The line containing "orange marker pen: box: [391, 300, 401, 337], surface" marks the start; repeat it and every following line exactly through the end of the entries.

Task input section start

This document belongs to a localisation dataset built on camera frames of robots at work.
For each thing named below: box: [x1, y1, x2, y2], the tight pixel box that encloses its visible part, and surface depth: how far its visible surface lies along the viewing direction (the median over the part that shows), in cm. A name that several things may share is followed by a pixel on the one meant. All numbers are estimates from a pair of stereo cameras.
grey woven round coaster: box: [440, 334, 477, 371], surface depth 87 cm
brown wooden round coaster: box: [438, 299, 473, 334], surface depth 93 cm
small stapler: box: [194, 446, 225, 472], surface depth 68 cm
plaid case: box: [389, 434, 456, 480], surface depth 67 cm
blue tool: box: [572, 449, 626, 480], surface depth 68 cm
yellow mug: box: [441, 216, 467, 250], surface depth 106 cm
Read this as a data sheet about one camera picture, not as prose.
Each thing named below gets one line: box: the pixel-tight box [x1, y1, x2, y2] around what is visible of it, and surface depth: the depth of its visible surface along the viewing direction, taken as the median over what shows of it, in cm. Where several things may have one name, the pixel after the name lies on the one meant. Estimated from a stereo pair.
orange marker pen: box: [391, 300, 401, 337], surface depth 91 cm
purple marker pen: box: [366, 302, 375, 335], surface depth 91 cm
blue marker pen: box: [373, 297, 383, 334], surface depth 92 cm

Task input section end

[Response area]
orange marker pen: box: [391, 300, 401, 337], surface depth 91 cm
purple marker pen: box: [366, 302, 375, 335], surface depth 91 cm
blue marker pen: box: [373, 297, 383, 334], surface depth 92 cm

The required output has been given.